St. Brendan's Hospital
Officially opened in 1815, although it received its first patients in 1814, the Richmond Lunatic Asylum was initially created as a national institution for the reception of recoverable lunatics. On the 30 July 1830 the asylum was incorporated into the national system of district asylums and was renamed the Richmond Lunatic District Asylum. Under the district asylum system it received patients resident in the city and county of Dublin and the counties of Louth, Meath, Wicklow and the town of Drogheda. On 19 May 1921 its name was changed to the Grangegorman Mental Hospital. On 17 April 1958 its name was changed to St. Brendan's Hospital, which it retains to this day.[2]
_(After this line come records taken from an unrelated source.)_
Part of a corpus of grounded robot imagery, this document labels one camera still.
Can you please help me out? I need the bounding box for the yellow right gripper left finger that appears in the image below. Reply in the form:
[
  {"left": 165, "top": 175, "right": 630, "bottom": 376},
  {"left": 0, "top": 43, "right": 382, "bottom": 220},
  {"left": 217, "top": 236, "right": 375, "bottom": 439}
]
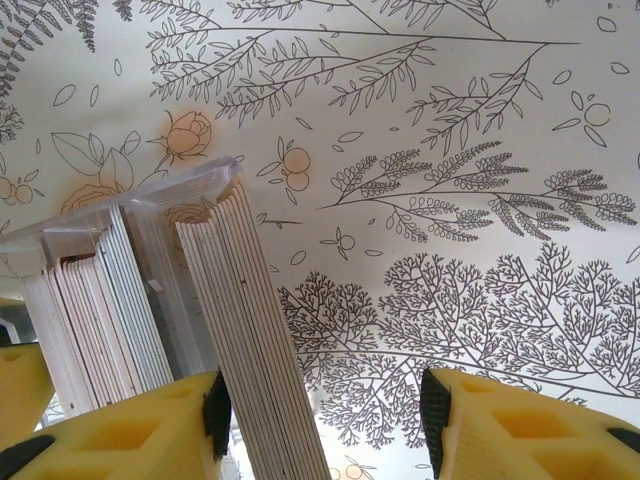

In the mid-twentieth century, Grangegorman Mental Hospital had patient population of approximately 2,000 people. Its branch hospital, St. Ita's, Portrane, would have housed a similar number of patients. Although the original building of the Richmond Lunatic Asylum has now been largely destroyed, St. Brendan's Hospital continues as a psychiatric hospital and currently has five wards with a total of eighty-two psychiatric beds. It forms part of the HSE Dublin North West Mental Health Service and its catchment area is north-west Dublin.[3]
References
- ↑ New DIT Campus opens at grangegorman to first 1000 Students Irish Independent, 9 September 2014.
- ↑ Joseph Reynolds, "Grangegorman: Psychiatric Care in Dublin since 1815", Dublin, 1992.
- ↑ Inspector of Mental Health Services, "Report of the Inspector of Mental Health Service", Dublin, 2009.